Amazon ends testing of Scout delivery robots

Amazon’s last-mile delivery robot, Scout. | Source: Amazon

Amazon is shutting down testing of its Scout home delivery robots, according to multiple reports. Bloomberg was first to report the news, saying “the e-commerce giant is starting to wind down experimental projects amid slowing sales growth.”

“During our Scout limited field test, we worked to create a unique delivery experience, but learned through feedback that there were aspects of the program that weren’t meeting customers’ needs,” an Amazon spokesperson told Bloomberg. “As a result, we are ending our field tests and reorienting the program. We are working with employees during this transition, matching them to open roles that best fit their experience and skills.”

Amazon rolled out Scout in 2019 with tests in the Seattle area. It later expanded to Southern California, Atlanta, and Franklin, Tenn. The robots autonomously followed their delivery route via sidewalks and were accompanied by an Amazon Scout Ambassador during testing.

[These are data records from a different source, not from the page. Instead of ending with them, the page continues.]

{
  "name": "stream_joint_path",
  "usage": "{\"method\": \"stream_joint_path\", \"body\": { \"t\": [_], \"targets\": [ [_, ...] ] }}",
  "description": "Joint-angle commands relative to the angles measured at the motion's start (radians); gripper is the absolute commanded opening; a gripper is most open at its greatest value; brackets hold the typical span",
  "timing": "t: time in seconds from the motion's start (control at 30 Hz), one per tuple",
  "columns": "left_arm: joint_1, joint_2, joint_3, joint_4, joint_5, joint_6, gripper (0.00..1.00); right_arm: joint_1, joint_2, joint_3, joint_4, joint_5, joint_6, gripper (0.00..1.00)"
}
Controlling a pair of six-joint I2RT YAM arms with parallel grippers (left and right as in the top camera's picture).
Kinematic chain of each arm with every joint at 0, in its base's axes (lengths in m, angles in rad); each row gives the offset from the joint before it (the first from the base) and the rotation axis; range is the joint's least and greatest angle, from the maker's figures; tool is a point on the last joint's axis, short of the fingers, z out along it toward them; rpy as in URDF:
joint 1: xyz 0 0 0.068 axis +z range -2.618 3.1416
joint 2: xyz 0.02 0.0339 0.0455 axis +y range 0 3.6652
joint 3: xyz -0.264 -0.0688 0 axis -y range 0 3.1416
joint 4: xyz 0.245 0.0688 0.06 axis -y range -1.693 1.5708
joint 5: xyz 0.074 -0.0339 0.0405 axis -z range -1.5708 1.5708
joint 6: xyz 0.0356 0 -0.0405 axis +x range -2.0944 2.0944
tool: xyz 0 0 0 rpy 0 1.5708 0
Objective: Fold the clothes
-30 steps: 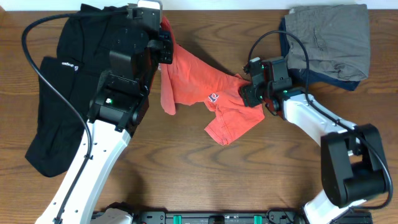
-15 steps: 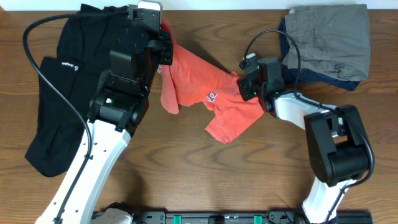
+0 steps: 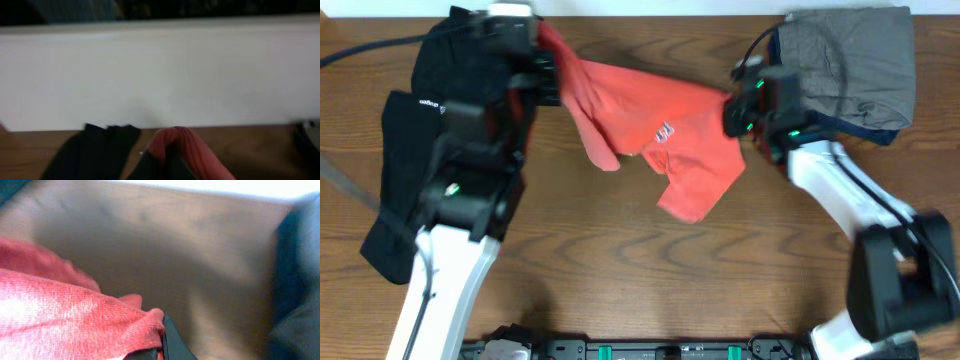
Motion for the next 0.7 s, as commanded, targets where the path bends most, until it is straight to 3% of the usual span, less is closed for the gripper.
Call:
{"method": "stream_joint_path", "body": {
  "t": [0.0,0.33,0.67],
  "targets": [
    [0.051,-0.092,0.007,-0.016,-0.016,0.009,0.06,-0.017,-0.142,0.084,-0.100,0.018,-0.057,0.01],
    [0.082,-0.174,0.007,-0.130,-0.016,-0.018,0.06,-0.017,-0.361,0.145,-0.384,0.070,-0.086,0.01],
    [0.087,-0.093,0.007,-0.399,-0.022,-0.039,0.06,-0.014,-0.314,0.144,-0.635,-0.073,-0.086,0.01]
  ]
}}
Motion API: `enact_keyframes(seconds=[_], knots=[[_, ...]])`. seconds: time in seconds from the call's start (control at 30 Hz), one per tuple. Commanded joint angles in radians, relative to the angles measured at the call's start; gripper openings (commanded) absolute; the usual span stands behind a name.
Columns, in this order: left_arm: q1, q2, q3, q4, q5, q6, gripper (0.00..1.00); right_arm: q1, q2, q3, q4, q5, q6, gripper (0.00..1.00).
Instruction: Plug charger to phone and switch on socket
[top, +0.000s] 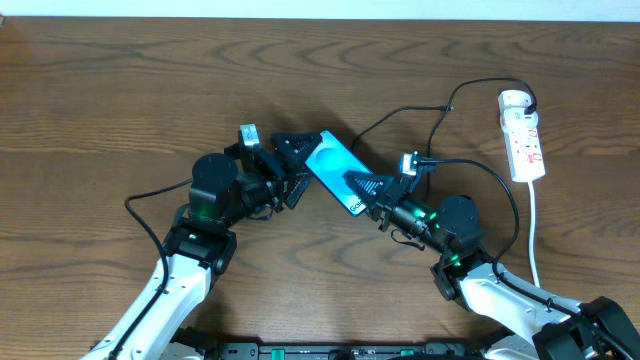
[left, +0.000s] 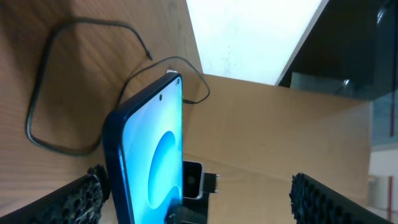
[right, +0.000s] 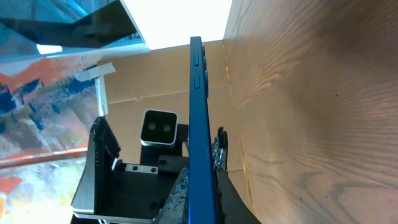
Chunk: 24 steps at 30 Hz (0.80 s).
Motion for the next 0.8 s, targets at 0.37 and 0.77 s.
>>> enact_keyframes(seconds=[0.37, 0.77], knots=[[-0.082, 0.005, 0.011, 0.081, -0.035, -0.148, 0.84, 0.033, -0.008, 0.016, -0.004, 0.071, 0.095, 0.01], [-0.131, 0.005, 0.011, 0.079, -0.036, -0.050, 0.67, 0.102, -0.008, 0.017, -0.005, 0.051, 0.090, 0.01]])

Amazon said the Scout team is being disbanded and employees will be offered new jobs in the organization. About 400 people were working on the project globally, according to Amazon.

Amazon quietly acquired Dispatch, a last-mile delivery company, in 2017. It used the company’s technology and expertise to create Scout.

There are a number of startups developing last-mile delivery robots that operate on sidewalks, including Starship Technologies, Serve Robotics, Coco, Tortoise, and more.

Despite shutting down the testing of Scout, Amazon continues to expand and invest in other types of robotics. In August 2022, Amazon agreed to acquire iRobot for $1.7 billion, which is more than double what it paid for Kiva Systems back in 2012. The FTC is currently investigating this deal, citing a number of potential issues.

In September 2022, Amazon announced it agreed to acquire Cloostermans, a Belgium-based company that specializes in mechatronics. Cloostermans has been selling products to Amazon since at least 2019, including technology Amazon uses in its operation to move and stack heavy pallets and totes and robots to package products for customer orders.